Check every line of the entries for "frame", and copy the lines that hold it.

Record excerpts section start

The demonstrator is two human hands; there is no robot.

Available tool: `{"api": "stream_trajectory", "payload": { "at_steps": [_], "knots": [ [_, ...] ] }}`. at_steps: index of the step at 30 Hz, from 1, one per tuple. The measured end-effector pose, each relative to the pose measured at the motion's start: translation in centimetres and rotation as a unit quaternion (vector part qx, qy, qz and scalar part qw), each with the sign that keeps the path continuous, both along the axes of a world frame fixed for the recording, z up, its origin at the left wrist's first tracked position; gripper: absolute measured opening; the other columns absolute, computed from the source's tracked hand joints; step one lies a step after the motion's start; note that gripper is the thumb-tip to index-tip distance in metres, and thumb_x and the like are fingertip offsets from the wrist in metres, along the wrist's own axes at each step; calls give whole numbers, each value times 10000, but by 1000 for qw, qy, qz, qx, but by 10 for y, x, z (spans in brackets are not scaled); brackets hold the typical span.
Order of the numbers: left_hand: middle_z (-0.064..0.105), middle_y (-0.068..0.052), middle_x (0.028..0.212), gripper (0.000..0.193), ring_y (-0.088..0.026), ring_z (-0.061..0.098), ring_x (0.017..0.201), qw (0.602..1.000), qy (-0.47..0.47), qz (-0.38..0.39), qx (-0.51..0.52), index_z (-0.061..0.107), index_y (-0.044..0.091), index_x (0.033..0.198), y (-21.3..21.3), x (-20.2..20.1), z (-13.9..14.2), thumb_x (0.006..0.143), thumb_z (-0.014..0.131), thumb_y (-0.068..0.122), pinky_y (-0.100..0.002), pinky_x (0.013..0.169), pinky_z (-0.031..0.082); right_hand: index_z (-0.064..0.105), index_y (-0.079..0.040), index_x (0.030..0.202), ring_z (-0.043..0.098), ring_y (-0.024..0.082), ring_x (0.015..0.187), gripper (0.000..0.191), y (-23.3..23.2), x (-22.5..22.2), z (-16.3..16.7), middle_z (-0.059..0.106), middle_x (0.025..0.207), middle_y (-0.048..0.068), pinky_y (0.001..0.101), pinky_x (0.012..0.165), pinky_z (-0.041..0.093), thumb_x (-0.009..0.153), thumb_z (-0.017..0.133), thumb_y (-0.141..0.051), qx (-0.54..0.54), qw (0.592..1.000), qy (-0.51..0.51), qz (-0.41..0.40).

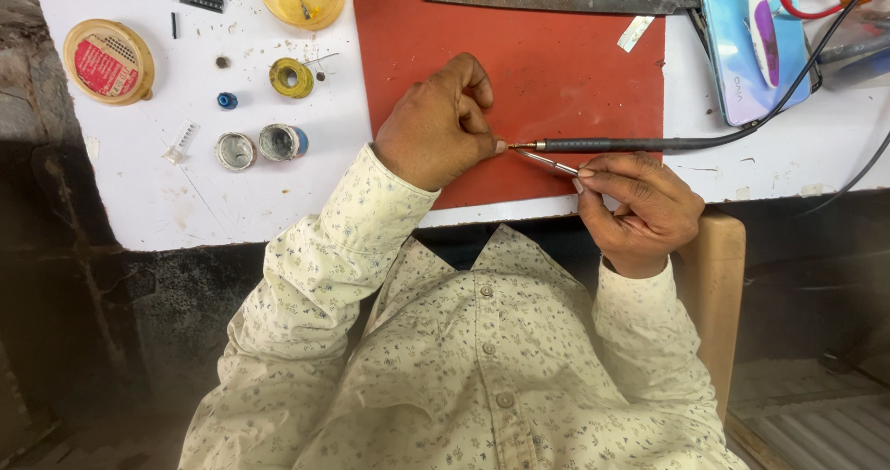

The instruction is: The person uses a soldering iron and tweezers to apply solder to small electronic components on a red work mat. They repeatedly heat the component and feed solder, then inspect the joint with tweezers. The workspace includes solder, flux, and other small parts.

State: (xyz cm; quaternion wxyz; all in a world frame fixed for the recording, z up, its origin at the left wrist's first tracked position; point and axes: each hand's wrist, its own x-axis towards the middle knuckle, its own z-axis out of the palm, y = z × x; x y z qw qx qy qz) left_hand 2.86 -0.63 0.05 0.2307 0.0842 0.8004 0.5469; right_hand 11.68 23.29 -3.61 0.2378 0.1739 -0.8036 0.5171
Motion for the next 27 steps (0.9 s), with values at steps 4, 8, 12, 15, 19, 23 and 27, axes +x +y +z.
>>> {"api": "stream_trajectory", "payload": {
  "at_steps": [4, 8, 12, 15, 19, 23, 27],
  "knots": [
    [695, -45, 601, 377, -116, 728, 589, 1000, -11, 2, -3, 487, 76, 948, -4, 8, 0, 784, 826, 58, -272, 651, 577, 731, 44, 948, 746, 241, 872, 204, -4, 8, 1, 731, 944, 174, 283, 699, 623, 795, 752, 178, 14, 1000, 2, -2],
    [695, -44, 599, 376, -116, 727, 588, 1000, -12, -1, -5, 490, 78, 947, -4, 11, 1, 787, 830, 63, -268, 648, 572, 734, 40, 945, 747, 236, 870, 202, -6, 13, 3, 734, 944, 171, 276, 693, 626, 796, 747, 176, 14, 1000, -5, -8],
    [694, -42, 599, 371, -114, 726, 586, 1000, -10, -1, -7, 492, 81, 944, -8, 17, 1, 788, 828, 61, -266, 644, 575, 735, 38, 948, 750, 237, 876, 203, -9, 17, 2, 735, 945, 168, 280, 708, 633, 797, 751, 173, 17, 1000, 1, -8],
    [695, -39, 597, 368, -110, 729, 588, 1000, -9, -1, -7, 491, 81, 938, -8, 19, 0, 788, 826, 60, -265, 649, 581, 735, 34, 946, 753, 235, 880, 199, -8, 19, 0, 737, 946, 163, 284, 716, 637, 798, 752, 167, 23, 1000, 7, -9],
    [690, -43, 595, 368, -114, 725, 583, 1000, -5, 0, -3, 492, 80, 939, -8, 19, 0, 790, 827, 58, -268, 647, 580, 739, 34, 946, 754, 229, 871, 195, -9, 20, -1, 739, 941, 156, 279, 707, 642, 799, 747, 163, 33, 999, 3, -20],
    [692, -43, 593, 367, -116, 725, 581, 1000, -6, -2, -2, 492, 79, 940, -10, 24, 0, 789, 826, 59, -266, 648, 580, 738, 32, 947, 754, 231, 876, 198, -12, 24, 1, 740, 945, 156, 279, 709, 642, 801, 751, 165, 31, 999, 2, -20],
    [697, -44, 596, 368, -116, 727, 582, 1000, -5, -2, -4, 494, 81, 940, -11, 25, -1, 788, 828, 61, -268, 648, 576, 735, 34, 951, 755, 234, 887, 199, -10, 27, -3, 740, 950, 157, 281, 719, 646, 803, 748, 168, 28, 999, -3, -17]
  ]
}}
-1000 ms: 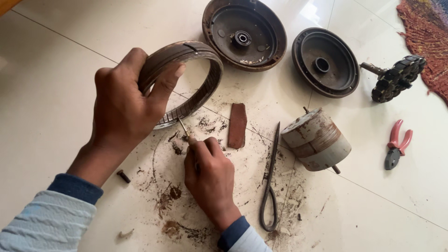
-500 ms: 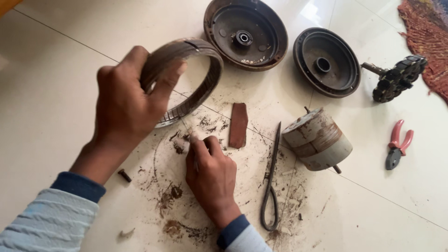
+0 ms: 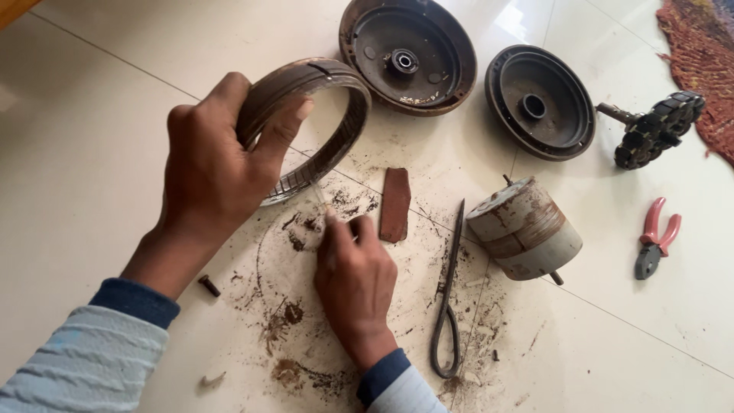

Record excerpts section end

**Solution to the exercise:**
Available tool: `{"api": "stream_trajectory", "payload": { "at_steps": [_], "knots": [ [_, ...] ] }}`. at_steps: index of the step at 30 Hz, from 1, one per tuple. The measured end-effector pose, each relative to the pose measured at the motion's start: translation in centimetres and rotation as a unit quaternion (vector part qx, qy, qz and scalar part qw), each with the sign that keeps the path continuous, both along the axes of a world frame fixed for the recording, z up, its origin at the left wrist's first tracked position; gripper: absolute measured opening; the other columns absolute, computed from the source's tracked hand joints; step one lies a step after the motion's start; note that gripper is the thumb-tip to index-tip distance in metres, and thumb_x and the like are fingertip offsets from the wrist in metres, along the wrist's own axes at each step; calls give whole numbers, each value times 10000, but by 1000 for qw, qy, qz, qx, but by 10 for y, x, z (spans in brackets are not scaled); brackets hold the typical span.
State: (xyz cm; quaternion wxyz; all in a world frame fixed for the recording, z up, its origin at the left wrist's first tracked position; point and axes: each hand's wrist, its own x-axis towards the middle knuckle, its own z-axis out of the palm, y = z × x; x y z qw qx qy qz) left_hand 2.86 -0.63 0.05 0.2307 0.0842 0.8004 0.5469; right_hand 11.68 23.29 -3.61 0.2378 0.1739 -0.8036 0.5171

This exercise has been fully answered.